Cal was thrown off balance. He had painted God’s oppression of man, his mother’s oppression of the family. That was Cal, almost out of God’s shadow and into the sunshine, poised to run into the water. He didn’t want to hear this wasn’t how
life
should
be.

Raine had unknowingly pictured a relationship with God, one where the children got to play in the sunshine, interact with God, probably even swim in the ocean. But, for him, it was too hard to imagine.

Raine fixed her eyes on him. “You disagree.” She tilted her head to one side. “So, tell me what you were thinking when you painted the picture.”

“We’re oppressed, and our only hope is to make a break for it.”

“Oppressed by what?”

“Doesn’t matter.” He stood and shoved the chair under the table. He wasn’t having this conversation.

“Where did you get such a bleak take on life?”

“Not everyone swallows the home-school
-PC
version of life. Look, I’m out of here. Enjoy the painting. Make it mean whatever you want.”

He turned and walked out.
Part of him wanted to believe Raine. Part of him wanted to yank his foot out of the shadow, run into the ocean, and never look back.

 

#

 

Drew finished his stretches under the light of the moon. He looked around one last time for Jesse. Something must have come up. He had a lot on his mind. It was probably better for him to run alone tonight anyway.

He replayed Monday night’s argument with Rainey. Wow! Was he going to have to quit calling her Rainey? She knifed him on that one. He understood her protectiveness of Eddie, but it hurt when she came out snapping like a crawfish.

He ran hard, pounding out his frustration against the sand. At the jetty, he slowed his pace.

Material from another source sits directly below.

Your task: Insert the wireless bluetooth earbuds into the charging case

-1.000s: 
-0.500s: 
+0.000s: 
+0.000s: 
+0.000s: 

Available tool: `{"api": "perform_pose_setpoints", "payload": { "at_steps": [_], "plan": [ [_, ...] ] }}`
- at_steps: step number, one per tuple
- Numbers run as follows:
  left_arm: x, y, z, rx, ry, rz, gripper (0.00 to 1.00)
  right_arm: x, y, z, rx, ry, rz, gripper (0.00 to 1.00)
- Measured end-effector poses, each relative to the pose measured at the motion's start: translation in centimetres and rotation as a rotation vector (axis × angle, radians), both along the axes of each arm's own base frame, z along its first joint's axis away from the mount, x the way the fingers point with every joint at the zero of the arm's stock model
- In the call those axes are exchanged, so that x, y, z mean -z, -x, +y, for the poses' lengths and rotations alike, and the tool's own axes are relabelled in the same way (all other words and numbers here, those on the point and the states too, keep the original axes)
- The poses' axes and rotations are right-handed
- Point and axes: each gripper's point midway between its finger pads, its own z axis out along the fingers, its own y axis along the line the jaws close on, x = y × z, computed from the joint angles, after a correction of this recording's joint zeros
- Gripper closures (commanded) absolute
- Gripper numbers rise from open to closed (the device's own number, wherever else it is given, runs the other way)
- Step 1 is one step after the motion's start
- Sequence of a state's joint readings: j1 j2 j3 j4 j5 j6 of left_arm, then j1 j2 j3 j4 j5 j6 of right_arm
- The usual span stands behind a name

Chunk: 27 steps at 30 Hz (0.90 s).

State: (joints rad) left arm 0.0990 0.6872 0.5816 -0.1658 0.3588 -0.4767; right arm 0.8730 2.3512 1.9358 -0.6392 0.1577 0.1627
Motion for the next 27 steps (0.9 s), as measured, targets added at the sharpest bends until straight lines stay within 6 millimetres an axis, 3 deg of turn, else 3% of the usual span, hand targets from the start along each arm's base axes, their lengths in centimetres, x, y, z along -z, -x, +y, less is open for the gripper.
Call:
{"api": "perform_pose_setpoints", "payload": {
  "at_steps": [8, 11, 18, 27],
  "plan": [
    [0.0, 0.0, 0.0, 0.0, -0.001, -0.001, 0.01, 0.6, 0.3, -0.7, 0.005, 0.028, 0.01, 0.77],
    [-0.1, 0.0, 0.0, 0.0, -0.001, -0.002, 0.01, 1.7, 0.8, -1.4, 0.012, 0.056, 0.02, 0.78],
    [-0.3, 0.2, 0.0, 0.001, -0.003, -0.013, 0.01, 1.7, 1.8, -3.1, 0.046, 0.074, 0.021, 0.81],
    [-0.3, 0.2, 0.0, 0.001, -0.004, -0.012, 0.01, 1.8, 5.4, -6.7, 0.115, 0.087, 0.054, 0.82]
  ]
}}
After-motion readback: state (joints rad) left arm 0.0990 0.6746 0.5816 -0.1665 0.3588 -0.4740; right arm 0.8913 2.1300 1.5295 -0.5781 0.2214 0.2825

This shouldn’t be about him and his hurt. This was about Rainey. Eddie was tearing her up inside. Anyone who’d watched her at
Lost Lagoon
would have seen it.
Lord, rescue Rainey from the co-dependent mess she has going with Eddie. Get that kid help. Throw his butt in rehab, jail, something. Pry him off Rainey’s back.

He ran back down the beach at half speed, thinking about Rainey’s plan to teach in Africa. She’d lifted her chin just a little when she told him that first night at orientation—like she dared him to challenge her. There had been steel in her voice. Was she trying to escape Eddie? At least she was committed to doing something for God. What about him?

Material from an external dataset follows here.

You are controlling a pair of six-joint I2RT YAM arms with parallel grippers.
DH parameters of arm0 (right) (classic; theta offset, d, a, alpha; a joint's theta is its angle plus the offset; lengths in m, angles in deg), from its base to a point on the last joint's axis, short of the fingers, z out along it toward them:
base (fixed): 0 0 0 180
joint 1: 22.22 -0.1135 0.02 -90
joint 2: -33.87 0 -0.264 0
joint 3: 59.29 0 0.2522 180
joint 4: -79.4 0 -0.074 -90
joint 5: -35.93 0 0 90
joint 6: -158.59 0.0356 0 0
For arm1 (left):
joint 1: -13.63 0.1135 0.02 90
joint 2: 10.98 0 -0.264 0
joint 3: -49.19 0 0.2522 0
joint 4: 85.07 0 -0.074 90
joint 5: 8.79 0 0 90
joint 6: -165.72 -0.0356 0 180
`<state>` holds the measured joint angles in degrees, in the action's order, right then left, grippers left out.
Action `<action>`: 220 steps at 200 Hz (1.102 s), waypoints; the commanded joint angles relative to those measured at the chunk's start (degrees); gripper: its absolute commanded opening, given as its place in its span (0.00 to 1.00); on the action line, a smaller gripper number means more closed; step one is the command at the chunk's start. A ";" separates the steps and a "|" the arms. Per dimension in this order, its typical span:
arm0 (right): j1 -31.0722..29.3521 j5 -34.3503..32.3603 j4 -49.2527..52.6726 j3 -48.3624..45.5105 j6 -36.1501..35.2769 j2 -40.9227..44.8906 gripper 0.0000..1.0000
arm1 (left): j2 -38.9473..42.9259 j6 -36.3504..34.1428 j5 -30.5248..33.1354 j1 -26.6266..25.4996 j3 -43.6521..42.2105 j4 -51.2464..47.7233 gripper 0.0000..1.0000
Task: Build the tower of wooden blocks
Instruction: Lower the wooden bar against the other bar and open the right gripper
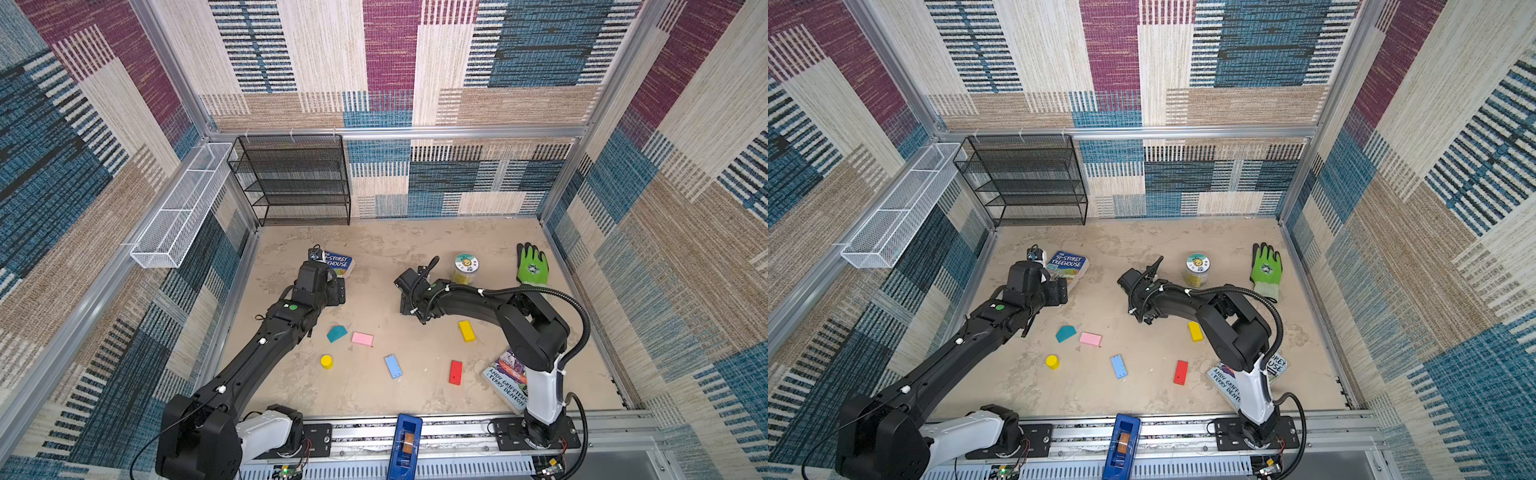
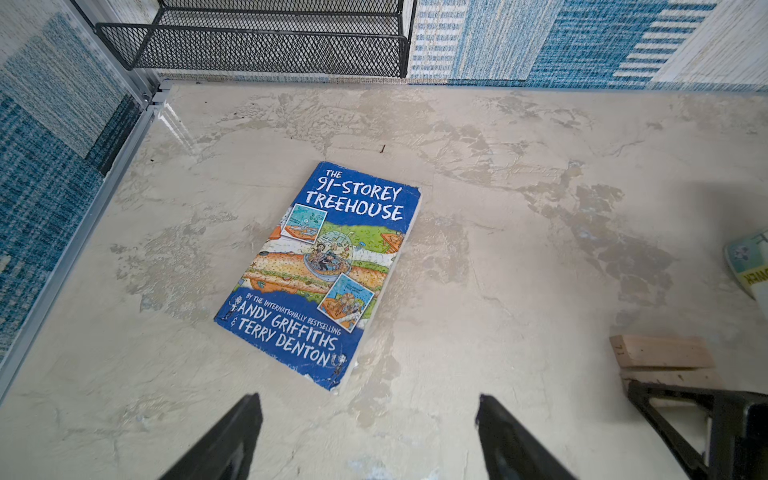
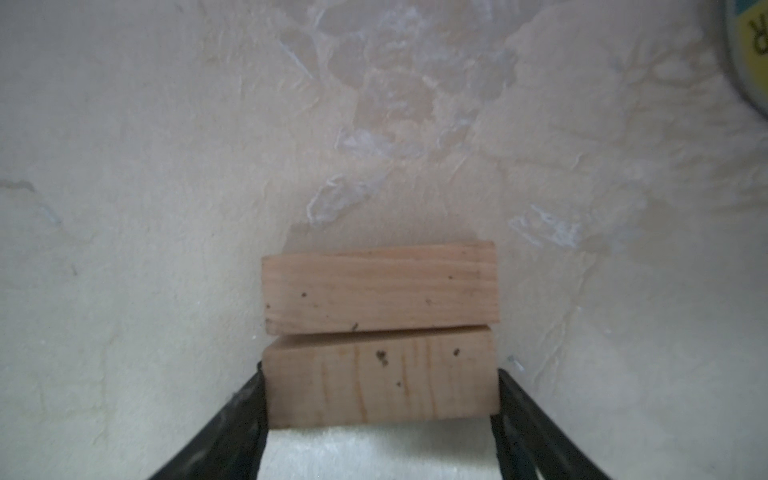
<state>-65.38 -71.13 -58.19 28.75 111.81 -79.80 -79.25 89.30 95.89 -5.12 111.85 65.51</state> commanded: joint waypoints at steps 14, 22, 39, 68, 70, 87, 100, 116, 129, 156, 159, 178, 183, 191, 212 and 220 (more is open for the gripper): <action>-0.04 3.83 3.08 -0.19 3.16 -0.85 0.76 | 0.35 0.54 -0.41 0.37 -0.21 1.10 0.86; -0.06 3.72 3.24 -0.11 3.35 -0.90 0.76 | 0.34 0.57 -0.52 0.41 -0.27 1.16 0.86; -0.07 3.63 3.51 -0.01 3.51 -1.18 0.76 | 0.39 0.57 -0.61 0.60 -0.24 1.21 0.86; 0.00 3.79 3.89 0.21 3.44 -1.78 0.78 | 0.43 0.48 -0.79 0.81 -0.33 1.11 0.86; -0.04 3.81 3.90 0.22 3.42 -1.86 0.78 | 0.42 0.48 -0.79 0.81 -0.35 1.15 0.86; -0.06 3.94 3.89 0.25 3.53 -2.00 0.79 | 0.52 0.57 -0.92 0.99 -0.41 1.23 0.86; -0.09 3.86 3.81 0.50 3.38 -2.08 0.80 | 0.51 0.54 -1.05 1.08 -0.42 1.25 0.86; -0.07 3.41 3.84 0.55 3.51 -2.19 0.81 | 0.67 0.56 -1.14 1.16 -0.46 1.17 0.86; -0.04 3.12 3.72 0.61 3.61 -2.22 0.81 | 0.77 0.57 -1.21 1.32 -0.56 1.16 0.86; -0.02 3.35 3.94 0.96 3.80 -2.45 0.83 | 1.17 0.57 -1.56 1.56 -0.78 1.53 0.86; -0.02 3.39 3.96 0.93 3.91 -2.45 0.83 | 1.19 0.57 -1.58 1.60 -0.77 1.52 0.86; -0.09 3.48 3.96 0.83 4.06 -2.56 0.85 | 1.21 0.65 -1.84 1.69 -0.87 1.51 0.86; -0.03 3.45 3.92 0.78 4.06 -2.57 0.86 | 1.21 0.73 -1.84 1.69 -0.90 1.50 0.86; -0.08 3.66 3.87 0.69 4.06 -2.58 0.87 | 1.28 0.74 -1.91 1.78 -0.98 1.51 0.86; -0.06 3.99 3.70 0.69 4.24 -2.60 0.96 | 1.39 0.82 -2.10 1.87 -0.97 1.42 0.86; -0.07 4.04 3.68 0.77 4.33 -2.59 1.00 | 1.47 0.92 -2.21 1.97 -1.00 1.50 0.86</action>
<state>-65.51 -72.68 -58.15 30.20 113.63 -81.20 -78.11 89.32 94.36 -3.35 111.04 65.51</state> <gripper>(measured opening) 0.937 0.860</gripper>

He was twenty-five and still lived in the apartment over his folks’ garage. He doubted that was God’s grand plan for his life. But he never thought about it till Kurt left. He didn’t do separation from family—especially Kurt—well. Wouldn’t that be the ultimate little brother tag along if he followed Kurt to Japan. He couldn’t even choke down sushi.

He slipped into a jog thinking about the
Africa Cries
kids he hooked up with last winter when they were in town for concerts. He’d been captivated by the lanky, black-skinned boys, the girls with nubby hair as short as the boys’, the joy
radiating from
their faces when they told their harrowing stories.